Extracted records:
--*--

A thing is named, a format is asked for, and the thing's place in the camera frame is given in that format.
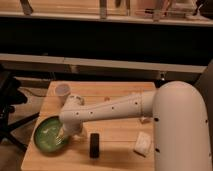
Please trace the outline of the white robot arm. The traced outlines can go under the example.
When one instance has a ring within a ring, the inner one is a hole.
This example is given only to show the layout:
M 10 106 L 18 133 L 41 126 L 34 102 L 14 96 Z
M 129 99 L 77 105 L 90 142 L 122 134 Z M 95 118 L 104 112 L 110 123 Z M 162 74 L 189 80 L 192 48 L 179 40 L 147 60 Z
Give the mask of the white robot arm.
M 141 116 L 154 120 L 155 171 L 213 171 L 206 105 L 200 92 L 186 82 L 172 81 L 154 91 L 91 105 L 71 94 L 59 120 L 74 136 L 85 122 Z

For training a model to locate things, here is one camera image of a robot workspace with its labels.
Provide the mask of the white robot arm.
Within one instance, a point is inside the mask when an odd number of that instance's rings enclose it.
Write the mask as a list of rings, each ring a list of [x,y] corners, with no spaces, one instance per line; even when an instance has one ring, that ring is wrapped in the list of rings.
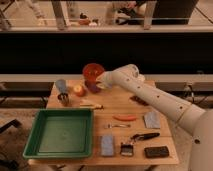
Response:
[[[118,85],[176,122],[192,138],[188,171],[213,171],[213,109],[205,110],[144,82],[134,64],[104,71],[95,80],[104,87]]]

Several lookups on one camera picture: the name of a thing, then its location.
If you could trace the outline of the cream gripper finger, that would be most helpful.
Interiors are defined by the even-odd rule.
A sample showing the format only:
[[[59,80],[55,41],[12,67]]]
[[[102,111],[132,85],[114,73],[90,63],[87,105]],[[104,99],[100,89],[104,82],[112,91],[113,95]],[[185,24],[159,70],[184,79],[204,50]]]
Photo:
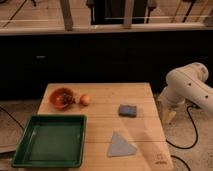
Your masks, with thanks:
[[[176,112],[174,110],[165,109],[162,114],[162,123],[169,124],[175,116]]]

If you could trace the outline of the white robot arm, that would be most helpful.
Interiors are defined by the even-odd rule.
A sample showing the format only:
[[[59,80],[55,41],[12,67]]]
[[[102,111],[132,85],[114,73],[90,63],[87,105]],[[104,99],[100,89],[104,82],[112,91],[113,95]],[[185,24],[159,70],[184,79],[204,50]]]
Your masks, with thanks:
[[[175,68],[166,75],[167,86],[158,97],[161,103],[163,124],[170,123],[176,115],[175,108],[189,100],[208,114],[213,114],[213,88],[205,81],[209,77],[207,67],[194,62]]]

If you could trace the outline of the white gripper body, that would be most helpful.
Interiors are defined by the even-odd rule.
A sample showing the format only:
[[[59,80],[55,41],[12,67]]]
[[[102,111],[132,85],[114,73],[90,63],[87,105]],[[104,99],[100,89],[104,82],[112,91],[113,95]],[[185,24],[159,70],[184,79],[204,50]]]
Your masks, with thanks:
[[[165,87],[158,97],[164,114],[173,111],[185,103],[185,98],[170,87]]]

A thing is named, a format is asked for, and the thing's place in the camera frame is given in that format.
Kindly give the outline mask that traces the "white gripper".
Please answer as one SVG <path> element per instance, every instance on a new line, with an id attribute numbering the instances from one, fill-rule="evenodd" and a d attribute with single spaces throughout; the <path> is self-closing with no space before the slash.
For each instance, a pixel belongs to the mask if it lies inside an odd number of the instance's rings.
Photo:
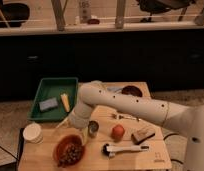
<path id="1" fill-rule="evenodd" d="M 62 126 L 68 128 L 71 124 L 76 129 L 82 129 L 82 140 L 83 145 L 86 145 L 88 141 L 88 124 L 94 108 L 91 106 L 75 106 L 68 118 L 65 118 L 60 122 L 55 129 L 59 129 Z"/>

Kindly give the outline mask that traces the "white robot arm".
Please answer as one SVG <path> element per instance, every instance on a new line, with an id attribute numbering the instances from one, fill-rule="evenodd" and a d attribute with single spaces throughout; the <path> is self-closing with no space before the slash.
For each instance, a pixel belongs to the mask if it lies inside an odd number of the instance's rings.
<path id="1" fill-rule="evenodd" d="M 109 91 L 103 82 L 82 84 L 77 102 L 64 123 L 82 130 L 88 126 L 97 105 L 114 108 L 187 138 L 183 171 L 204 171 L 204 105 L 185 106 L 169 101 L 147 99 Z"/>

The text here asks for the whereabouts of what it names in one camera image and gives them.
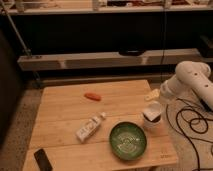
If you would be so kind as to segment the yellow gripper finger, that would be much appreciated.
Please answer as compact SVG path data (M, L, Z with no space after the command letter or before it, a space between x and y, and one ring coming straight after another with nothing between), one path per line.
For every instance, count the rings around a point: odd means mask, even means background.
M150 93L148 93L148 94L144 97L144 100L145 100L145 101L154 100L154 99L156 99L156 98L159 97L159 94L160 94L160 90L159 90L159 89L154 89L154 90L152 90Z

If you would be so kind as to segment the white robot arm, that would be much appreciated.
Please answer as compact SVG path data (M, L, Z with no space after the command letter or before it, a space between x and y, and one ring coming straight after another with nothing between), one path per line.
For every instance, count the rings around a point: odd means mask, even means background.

--*--

Take each line above that contains "could" and copy it out.

If you could trace the outline of the cream gripper finger, that would be most helpful.
If you could trace the outline of the white robot arm, that would be most helpful.
If you could trace the outline of the white gripper body, that would be most helpful.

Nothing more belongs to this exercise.